Ibrahim Hakki Erzurumi (18 May 1703 – 22 June 1780), a popular Turkish Sufi saint of the Ottoman Empire from Erzurum in eastern Anatolia who was a polymath, mystic, poet, author, astronomer, physicist, physician, psychologist, sociologist, philosopher, Hanafi Maturidi Islamic scholar and encyclopedist.

==Life and Works==

Having lost his mother and later his father at an early age, Ibrahim Hakkı was raised by his uncle who educated him for a while. He met the Ottoman Sultan Mahmut I at Istanbul in 1747. He returned to Erzurum, and was continuously interested in religious and scientific matters. Having written 15 books in the manzum and regular styles and a great number in Turkish, Arabic, and Persian languages, amongst Ibrahim Hakki's most important works are the Divan and Marifetname.

In 1756 he published Marifetnâme (Book of Gnosis), a compilation and commentary on astronomy, mathematics, anatomy, psychology, philosophy, and Islamic mysticism. It is famous for containing the first treatment of post-Copernican astronomy by a Muslim scholar ('ālim). Marifetname contains tasawwuf knowledge along with a wide range of general scientific and encyclopedic knowledge. Completed in 1757, the book was written in the language of the layman. According to the author, it was compiled from 400 books.

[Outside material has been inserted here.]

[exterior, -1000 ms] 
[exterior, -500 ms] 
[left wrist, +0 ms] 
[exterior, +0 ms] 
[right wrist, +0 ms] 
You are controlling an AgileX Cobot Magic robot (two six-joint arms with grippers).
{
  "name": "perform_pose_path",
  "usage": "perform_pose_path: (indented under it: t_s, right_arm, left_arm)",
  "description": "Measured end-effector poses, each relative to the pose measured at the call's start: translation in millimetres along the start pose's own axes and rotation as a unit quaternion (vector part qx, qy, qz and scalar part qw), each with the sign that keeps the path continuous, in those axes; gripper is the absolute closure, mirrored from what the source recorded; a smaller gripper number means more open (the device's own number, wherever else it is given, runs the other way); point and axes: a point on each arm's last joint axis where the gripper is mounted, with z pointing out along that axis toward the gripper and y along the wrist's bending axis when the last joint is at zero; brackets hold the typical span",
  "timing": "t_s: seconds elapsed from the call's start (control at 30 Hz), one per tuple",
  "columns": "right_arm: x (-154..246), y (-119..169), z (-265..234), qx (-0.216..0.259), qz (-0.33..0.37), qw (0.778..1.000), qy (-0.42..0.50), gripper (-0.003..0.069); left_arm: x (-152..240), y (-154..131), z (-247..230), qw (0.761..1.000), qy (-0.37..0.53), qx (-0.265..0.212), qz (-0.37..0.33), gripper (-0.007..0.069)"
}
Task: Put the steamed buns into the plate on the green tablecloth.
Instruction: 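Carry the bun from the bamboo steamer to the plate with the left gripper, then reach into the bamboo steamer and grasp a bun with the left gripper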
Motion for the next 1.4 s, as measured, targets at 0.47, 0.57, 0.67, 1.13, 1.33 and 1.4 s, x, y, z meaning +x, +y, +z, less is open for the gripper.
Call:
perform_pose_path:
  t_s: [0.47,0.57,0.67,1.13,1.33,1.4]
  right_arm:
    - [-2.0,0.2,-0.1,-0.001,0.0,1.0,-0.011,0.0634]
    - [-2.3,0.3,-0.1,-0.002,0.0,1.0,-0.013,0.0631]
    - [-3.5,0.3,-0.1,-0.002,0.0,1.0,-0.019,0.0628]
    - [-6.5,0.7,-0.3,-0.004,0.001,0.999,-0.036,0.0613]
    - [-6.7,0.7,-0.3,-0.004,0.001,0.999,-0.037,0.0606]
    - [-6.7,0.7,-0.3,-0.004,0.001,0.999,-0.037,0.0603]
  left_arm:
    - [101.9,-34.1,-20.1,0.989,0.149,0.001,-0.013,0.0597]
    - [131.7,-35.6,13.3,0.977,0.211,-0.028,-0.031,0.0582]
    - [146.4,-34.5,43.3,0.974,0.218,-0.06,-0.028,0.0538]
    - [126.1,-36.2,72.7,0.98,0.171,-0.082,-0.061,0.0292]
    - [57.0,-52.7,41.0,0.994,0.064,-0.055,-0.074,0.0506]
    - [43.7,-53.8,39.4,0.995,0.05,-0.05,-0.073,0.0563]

Marifetname is a first in the explanation of observational astronomy of the Solar System by a scholar in a book. An English translation was published in 2010.

He died and was buried in Tillo of Siirt Province.

==Theology==
Core to Erzurumi's philosophy is that self-examination is absolutely necessary as part of the process of discovering God:

Allah has revealed in His Divine Books, and has sent His prophets as guides to help lead us back to heedfulness. Only those who are able to wake up and rediscover that which is holy within themselves can come close to our Creator, which is perfection.

He is widely quoted for saying, "If we take one step towards Allah, He will come running to meet us," which is derived from a hadith qudsi.

His most popular poem, which was composed into a religious hymn, is Hak Şerleri Hayr Eyler, The Truth (God) Makes Evils Turn Out Good.

==Notes==
- Hadith Qudsi 15. On the authority of Abu Hurayrah, who said that the Prophet, Allah bless him and give him peace, said: Allah the Almighty said: "I am as My servant thinks I am. I am with him when he makes mention of Me. If he makes mention of Me to himself, I make mention of him to Myself; and if he makes mention of Me in an assembly, I make mention of him in an assembly better than it. And if he draws near to Me an arm's length, I draw near to him a fathom's length. And if he comes to Me walking, I go to him at speed." Narrated by al-Bukhari, Muslim, al-Tirmidhi and Ibn Majah.